For the past two weeks, rioting has terrorized the streets of Jerusalem. Arabs have led the riots in protest of Israeli police barricading the steps near the Damascus Gate to keep Muslims from gathering after Iftar, the meal that breaks each day-long fast observed during the month of Ramadan. Police have since taken down the barricades, but some Knesset members criticized the move, viewing it as a means of giving in to the rioters. Law enforcement has arrested 17 suspected rioters since Ramadan began on April 13.
Last Thursday, Friday, and Saturday nights saw significant violence, including rioters throwing stones at officers.

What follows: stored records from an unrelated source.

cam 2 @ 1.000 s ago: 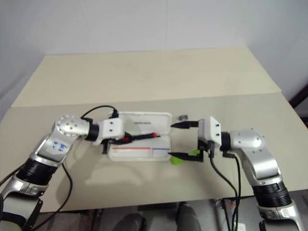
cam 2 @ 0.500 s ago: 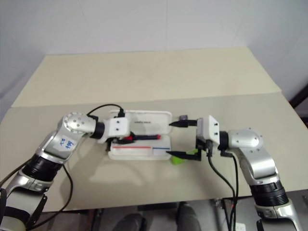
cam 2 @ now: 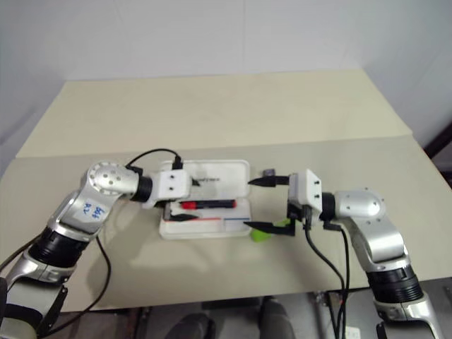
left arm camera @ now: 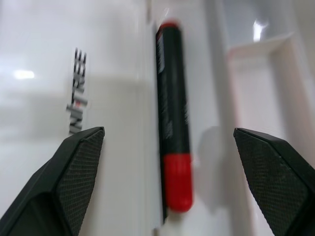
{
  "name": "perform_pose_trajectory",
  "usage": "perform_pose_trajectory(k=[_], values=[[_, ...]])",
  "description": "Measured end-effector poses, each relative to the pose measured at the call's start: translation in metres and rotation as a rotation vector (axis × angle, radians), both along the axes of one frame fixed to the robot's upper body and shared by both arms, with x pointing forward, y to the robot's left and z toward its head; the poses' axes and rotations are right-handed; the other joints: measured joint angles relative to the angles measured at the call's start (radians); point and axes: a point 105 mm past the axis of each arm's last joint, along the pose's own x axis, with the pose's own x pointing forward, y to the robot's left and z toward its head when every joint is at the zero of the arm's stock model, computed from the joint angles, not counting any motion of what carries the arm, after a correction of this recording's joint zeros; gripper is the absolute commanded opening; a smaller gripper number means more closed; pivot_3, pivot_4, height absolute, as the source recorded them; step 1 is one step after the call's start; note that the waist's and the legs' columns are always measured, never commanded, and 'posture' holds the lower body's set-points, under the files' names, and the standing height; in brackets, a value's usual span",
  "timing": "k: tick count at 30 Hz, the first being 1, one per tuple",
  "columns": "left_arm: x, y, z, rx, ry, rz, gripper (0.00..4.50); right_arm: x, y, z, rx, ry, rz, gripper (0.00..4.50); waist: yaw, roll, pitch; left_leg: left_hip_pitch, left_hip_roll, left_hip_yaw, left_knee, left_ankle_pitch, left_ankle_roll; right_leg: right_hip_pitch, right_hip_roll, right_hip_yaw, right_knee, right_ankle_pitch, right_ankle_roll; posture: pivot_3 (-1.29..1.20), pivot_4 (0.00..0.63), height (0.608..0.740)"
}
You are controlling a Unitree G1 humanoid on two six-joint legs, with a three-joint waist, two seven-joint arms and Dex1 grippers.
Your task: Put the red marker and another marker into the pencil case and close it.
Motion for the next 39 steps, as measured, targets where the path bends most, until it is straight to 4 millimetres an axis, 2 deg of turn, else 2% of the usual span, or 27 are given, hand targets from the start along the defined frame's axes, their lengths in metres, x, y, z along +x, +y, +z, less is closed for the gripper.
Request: perform_pose_trajectory(k=[11, 17, 23, 28, 33, 39], values=[[-0.006, 0.024, 0.011, -0.035, -0.019, 0.032, 4.47, 0.002, 0.001, -0.003, 0.011, 0.015, -0.002, 4.50, 0.000, 0.000, 0.000, 0.000, 0.000, 0.000, 0.000, 0.000, 0.000, 0.000, 0.000, 0.001, 0.000, 0.000, 0.000, 0.00, 0.150, 0.740], [-0.028, 0.022, 0.025, -0.159, 0.038, -0.071, 4.47, 0.002, 0.000, -0.005, 0.001, 0.021, 0.007, 4.50, -0.002, 0.000, 0.000, 0.000, 0.000, -0.001, 0.000, 0.000, 0.000, 0.000, 0.000, 0.001, 0.000, 0.000, 0.000, 0.00, 0.150, 0.740], [-0.044, 0.038, 0.037, -0.190, 0.075, -0.115, 4.47, 0.002, -0.020, -0.013, -0.107, 0.062, 0.002, 4.50, -0.002, 0.000, 0.000, 0.001, 0.000, -0.001, 0.000, 0.000, 0.000, 0.000, 0.000, 0.001, 0.000, 0.000, 0.000, 0.00, 0.150, 0.740], [-0.051, 0.038, 0.039, -0.225, 0.113, -0.149, 4.47, 0.005, -0.036, -0.013, -0.203, 0.070, 0.030, 4.50, -0.002, 0.000, 0.000, 0.000, 0.000, 0.000, 0.000, 0.000, 0.000, 0.000, 0.000, 0.001, 0.000, 0.000, 0.000, 0.00, 0.150, 0.740], [-0.063, 0.037, 0.039, -0.249, 0.145, -0.163, 4.47, 0.021, -0.056, -0.016, -0.334, 0.045, 0.045, 4.50, -0.006, 0.000, 0.000, 0.001, 0.001, 0.000, 0.000, 0.000, 0.001, 0.000, 0.000, 0.001, -0.001, 0.000, 0.000, 0.00, 0.150, 0.740], [-0.070, 0.037, 0.030, -0.252, 0.157, -0.142, 4.47, 0.036, -0.056, -0.036, -0.437, 0.068, 0.080, 4.50, -0.006, 0.000, 0.000, 0.001, 0.001, 0.000, -0.001, 0.000, 0.001, 0.000, 0.000, 0.001, -0.002, 0.000, 0.000, 0.00, 0.150, 0.740]])
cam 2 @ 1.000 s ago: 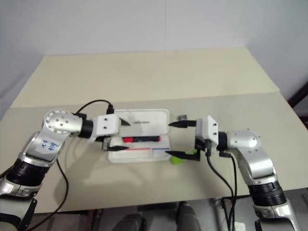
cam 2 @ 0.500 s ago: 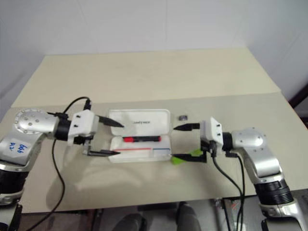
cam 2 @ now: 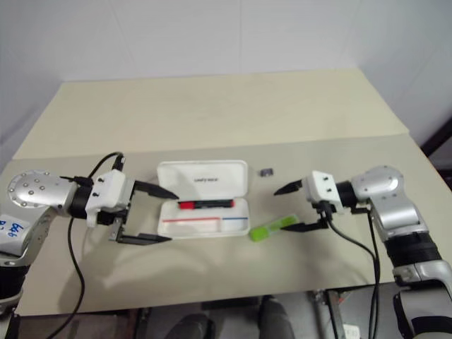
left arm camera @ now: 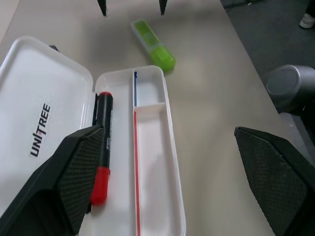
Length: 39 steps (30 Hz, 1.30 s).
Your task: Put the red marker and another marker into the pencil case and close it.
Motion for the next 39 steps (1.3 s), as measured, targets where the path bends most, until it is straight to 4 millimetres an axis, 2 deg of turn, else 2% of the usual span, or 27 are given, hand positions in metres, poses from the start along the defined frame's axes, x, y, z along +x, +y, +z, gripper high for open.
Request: perform_pose_trajectory(k=[6, 16, 19, 26, 27, 39], values=[[-0.005, 0.004, -0.004, 0.003, -0.005, 0.036, 4.47, 0.003, 0.002, -0.012, -0.046, 0.022, 0.038, 4.50, 0.004, 0.000, 0.000, 0.000, 0.000, 0.000, -0.001, 0.000, 0.000, 0.000, 0.000, 0.000, -0.001, 0.000, 0.000, 0.00, 0.150, 0.740], [-0.011, 0.009, -0.004, 0.006, -0.015, 0.084, 4.47, -0.006, 0.004, -0.035, -0.128, 0.099, 0.091, 4.50, 0.002, 0.000, 0.000, 0.000, 0.000, -0.001, -0.001, 0.000, 0.000, 0.000, 0.000, 0.000, -0.001, 0.000, 0.000, 0.00, 0.150, 0.740], [-0.011, 0.009, -0.002, 0.007, -0.027, 0.087, 4.50, -0.004, 0.001, -0.036, -0.128, 0.109, 0.074, 3.91, 0.002, 0.000, 0.000, 0.000, 0.000, -0.001, -0.001, 0.000, 0.000, 0.000, 0.000, 0.000, -0.001, 0.000, 0.000, 0.00, 0.150, 0.740], [-0.011, 0.009, -0.001, 0.010, -0.035, 0.087, 4.50, 0.000, -0.002, -0.040, -0.127, 0.116, 0.059, 1.30, 0.001, 0.000, 0.000, 0.000, 0.000, -0.001, -0.001, 0.000, 0.000, 0.000, 0.000, 0.000, -0.001, 0.000, 0.000, 0.00, 0.150, 0.740], [-0.011, 0.009, -0.001, 0.010, -0.035, 0.087, 4.50, 0.000, -0.002, -0.040, -0.125, 0.115, 0.059, 1.09, 0.001, 0.000, 0.000, 0.000, 0.000, -0.001, -0.001, 0.000, 0.000, 0.000, 0.000, 0.000, -0.001, 0.000, -0.001, 0.00, 0.150, 0.740], [-0.012, 0.009, 0.000, 0.014, -0.049, 0.075, 4.50, -0.001, -0.006, -0.038, -0.133, 0.116, 0.047, 1.10, 0.001, 0.000, 0.000, 0.001, 0.000, -0.001, -0.001, 0.000, 0.000, 0.000, 0.000, 0.000, 0.000, 0.001, -0.001, 0.00, 0.150, 0.740]])
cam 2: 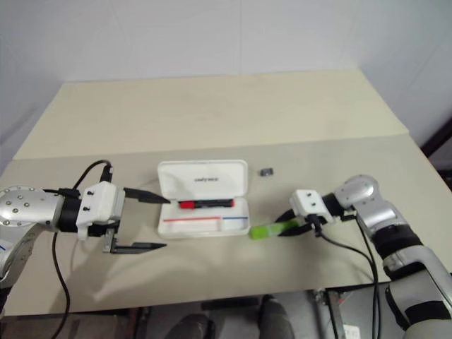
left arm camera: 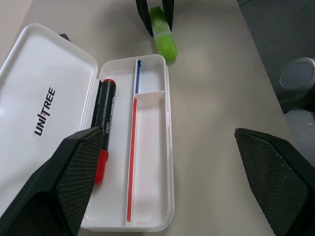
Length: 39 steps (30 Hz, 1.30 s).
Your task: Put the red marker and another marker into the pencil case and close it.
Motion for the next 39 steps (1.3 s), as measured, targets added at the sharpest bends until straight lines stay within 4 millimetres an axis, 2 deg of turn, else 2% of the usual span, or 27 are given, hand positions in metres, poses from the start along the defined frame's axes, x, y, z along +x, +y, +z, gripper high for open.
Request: perform_pose_trajectory(k=[5, 9, 12, 18, 21, 24, 28, 32, 39], values=[[0.001, 0.007, -0.005, 0.002, 0.018, 0.014, 4.50, -0.008, -0.019, 0.011, -0.027, 0.004, -0.052, 1.10, 0.004, 0.000, 0.000, -0.001, 0.000, 0.000, -0.001, 0.000, 0.000, 0.000, 0.000, -0.001, -0.002, 0.000, 0.000, 0.00, 0.150, 0.740], [0.001, 0.009, -0.007, 0.007, 0.012, 0.013, 4.50, -0.018, -0.018, 0.017, 0.000, 0.010, -0.051, 1.10, 0.002, 0.000, 0.000, -0.001, 0.000, 0.000, -0.002, 0.000, 0.000, 0.000, 0.000, -0.001, -0.002, 0.000, 0.000, 0.00, 0.150, 0.740], [0.000, 0.011, -0.008, 0.015, 0.010, 0.009, 4.50, -0.021, -0.011, 0.031, 0.049, -0.001, -0.050, 1.10, -0.001, 0.000, 0.000, 0.000, 0.001, 0.000, -0.002, 0.000, 0.000, 0.000, 0.000, 0.000, -0.001, 0.000, 0.000, 0.00, 0.150, 0.740], [-0.002, 0.021, -0.016, 0.029, 0.050, 0.040, 4.50, -0.032, 0.016, 0.066, 0.177, 0.008, -0.010, 1.10, 0.003, 0.000, 0.000, 0.000, 0.002, -0.001, -0.002, 0.000, 0.000, 0.000, 0.001, 0.000, -0.002, 0.000, 0.000, 0.00, 0.150, 0.740], [-0.003, 0.025, -0.016, 0.031, 0.046, 0.052, 4.50, -0.040, 0.035, 0.072, 0.236, 0.044, 0.028, 1.10, 0.003, 0.000, 0.000, -0.001, 0.002, -0.002, -0.002, -0.001, 0.000, 0.000, 0.001, -0.001, -0.003, 0.000, 0.000, 0.00, 0.150, 0.740], [-0.007, 0.032, -0.021, 0.057, 0.056, 0.069, 4.50, -0.042, 0.058, 0.071, 0.299, 0.071, 0.051, 1.10, 0.002, 0.000, 0.000, -0.001, 0.002, -0.001, -0.002, -0.001, 0.000, -0.001, 0.001, -0.001, -0.003, 0.000, 0.000, 0.00, 0.150, 0.740], [-0.009, 0.039, -0.022, 0.068, 0.056, 0.099, 4.50, -0.039, 0.073, 0.067, 0.333, 0.076, 0.040, 1.10, 0.004, 0.000, 0.000, -0.001, 0.002, -0.001, -0.003, -0.001, 0.000, -0.001, 0.001, -0.001, -0.003, 0.000, 0.000, 0.00, 0.150, 0.740], [-0.012, 0.045, -0.023, 0.078, 0.054, 0.123, 4.50, -0.033, 0.099, 0.060, 0.357, 0.050, 0.027, 1.10, 0.002, 0.000, 0.000, -0.001, 0.002, -0.001, -0.003, -0.001, 0.000, -0.002, 0.001, -0.001, -0.002, 0.000, 0.000, 0.00, 0.150, 0.740], [-0.014, 0.044, -0.020, 0.081, 0.029, 0.128, 4.50, -0.021, 0.119, 0.054, 0.351, 0.010, -0.043, 1.10, 0.002, 0.000, 0.000, -0.001, 0.002, -0.001, -0.003, -0.001, 0.000, -0.002, 0.001, -0.001, -0.002, 0.000, -0.001, 0.00, 0.150, 0.740]])
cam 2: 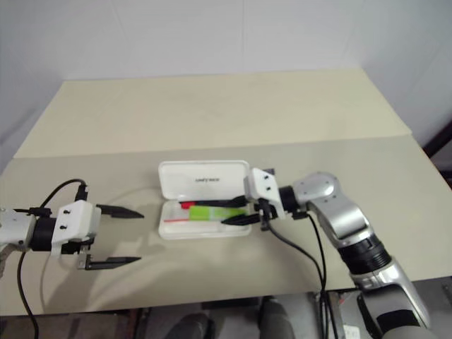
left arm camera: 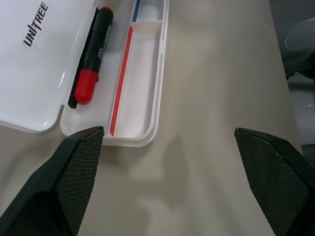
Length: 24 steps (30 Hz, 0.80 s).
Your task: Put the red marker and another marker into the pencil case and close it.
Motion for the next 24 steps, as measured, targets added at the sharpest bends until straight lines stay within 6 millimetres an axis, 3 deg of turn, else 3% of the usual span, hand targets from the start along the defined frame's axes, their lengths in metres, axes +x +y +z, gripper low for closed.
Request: perform_pose_trajectory(k=[6, 11, 24], values=[[0.000, 0.000, 0.001, 0.000, -0.005, 0.002, 4.50, 0.005, 0.022, -0.004, 0.005, 0.029, -0.046, 1.10, -0.006, 0.000, 0.000, 0.000, 0.000, 0.001, -0.001, 0.000, 0.000, -0.002, 0.001, 0.001, 0.001, 0.000, 0.000, 0.00, 0.150, 0.740], [0.003, -0.001, 0.002, 0.003, -0.013, -0.001, 4.50, 0.008, 0.027, -0.004, -0.013, 0.039, -0.085, 1.10, -0.002, 0.000, 0.000, 0.000, 0.000, 0.001, -0.001, 0.000, 0.000, -0.002, 0.000, 0.000, 0.001, 0.000, -0.001, 0.00, 0.150, 0.740], [0.008, 0.002, 0.005, 0.037, -0.010, -0.023, 4.50, -0.006, 0.050, -0.011, -0.024, 0.067, -0.052, 1.10, -0.005, 0.000, 0.000, 0.000, 0.001, 0.003, -0.005, 0.000, 0.000, -0.006, 0.000, 0.000, 0.001, -0.001, -0.001, 0.00, 0.150, 0.740]])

The riots are reminiscent of conflicts between Arabs and police in Jerusalem during Ramadan in 2016, 2017, and 2019. The two biggest tests for Israeli police will come this weekend following Friday night prayers and on May 9, Jerusalem Day, when Israelis march through an Arab part of the Old City to celebrate the reunification of the Holy City after the Six-Day War. Hundreds of policemen will be dispatched to the Temple Mount and alleys of the Old City on Friday morning in anticipation of further violence.
Since these riots seem to follow a pattern, occurring at the same time in four of the past six years, I have confidence that Israel’s law enforcement is equipped to handle the riots in an organized, safe manner. But it can’t be an easy time for them or for Jewish Israelis in Jerusalem who have to look over their shoulders in case they get caught in the middle of a sudden outburst of violence. We pray for a softening of hearts and that protesting would turn to peace.